Human motion generation, a cornerstone technique in animation and video production, has widespread applications in various tasks like text-to-motion and music-to-dance. Previous works focus on developing specialist models tailored for each task without scalability. In this work, we present Large Motion Model (LMM), a motion-centric, multi-modal framework that unifies mainstream motion generation tasks into a generalist model. A unified motion model is appealing since it can leverage a wide range of motion data to achieve broad generalization beyond a single task. However, it is also challenging due to the heterogeneous nature of substantially different motion data and tasks. LMM tackles these challenges from three principled aspects: 1) Data: We consolidate datasets with different modalities, formats and tasks into a comprehensive yet unified motion generation dataset, MotionVerse, comprising 10 tasks, 16 datasets, a total of 320k sequences, and 100 million frames. 2) Architecture: We design an articulated attention mechanism ArtAttention that incorporates body part-aware modeling into Diffusion Transformer backbone. 3) Pre-Training: We propose a novel pre-training strategy for LMM, which employs variable frame rates and masking forms, to better exploit knowledge from diverse training data.

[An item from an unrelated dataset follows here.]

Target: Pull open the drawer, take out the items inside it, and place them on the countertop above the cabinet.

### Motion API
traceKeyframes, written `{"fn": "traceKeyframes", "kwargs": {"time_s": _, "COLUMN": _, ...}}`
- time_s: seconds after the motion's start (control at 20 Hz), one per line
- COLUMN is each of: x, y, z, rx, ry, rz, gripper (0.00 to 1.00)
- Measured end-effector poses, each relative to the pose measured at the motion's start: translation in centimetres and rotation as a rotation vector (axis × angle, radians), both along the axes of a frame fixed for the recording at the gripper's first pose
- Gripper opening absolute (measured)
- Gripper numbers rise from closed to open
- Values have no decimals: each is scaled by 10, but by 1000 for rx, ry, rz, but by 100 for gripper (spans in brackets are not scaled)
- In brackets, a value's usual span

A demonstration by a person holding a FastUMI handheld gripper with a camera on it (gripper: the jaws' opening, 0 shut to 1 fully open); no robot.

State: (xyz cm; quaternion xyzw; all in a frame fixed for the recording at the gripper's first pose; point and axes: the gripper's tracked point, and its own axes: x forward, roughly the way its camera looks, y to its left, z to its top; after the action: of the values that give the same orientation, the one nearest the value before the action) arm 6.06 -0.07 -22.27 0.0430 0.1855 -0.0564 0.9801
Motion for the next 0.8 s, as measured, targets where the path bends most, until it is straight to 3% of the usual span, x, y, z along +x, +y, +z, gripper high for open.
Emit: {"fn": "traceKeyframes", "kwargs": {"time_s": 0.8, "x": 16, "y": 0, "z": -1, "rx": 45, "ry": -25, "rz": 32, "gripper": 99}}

Extensive experiments demonstrate that our generalist LMM achieves competitive performance across various standard motion generation tasks over state-of-the-art specialist models. Notably, LMM exhibits strong generalization capabilities and emerging properties across many unseen tasks. Additionally, our ablation studies reveal valuable insights about training and scaling up large motion models for future research.

MotionVerse

MotionVerse is a comprehensive benchmark, comprising 10 tasks, 16 datasets, a total of 320k sequences, and 100 million frames. We preprocess distinct motion-centric datasets into a unified format. As for motion sequences, we initially convert them to the TOMATO representation and then further divide them into ten independent body parts, serving as our unified motion representation. To tackle multi-modal condition signals, we employ ImageBind to transform them into unified features across modalities.

Large Motion Model

Large Motion Model(LMM) is a diffusion model-based multi-conditional motion generation network. Left: Our two-stage training procedure, including unsupervised pretraining and supervised fine-tuning. Random down-sampling and random mask strategies are applied to enhance knowledge absorption. Right: The generic inference process of LMM. The noised motion sequence and the given context are initially merged before being input into the network. LMM will then synthesize motion sequences, consistent with the provided multi-modal condition signals.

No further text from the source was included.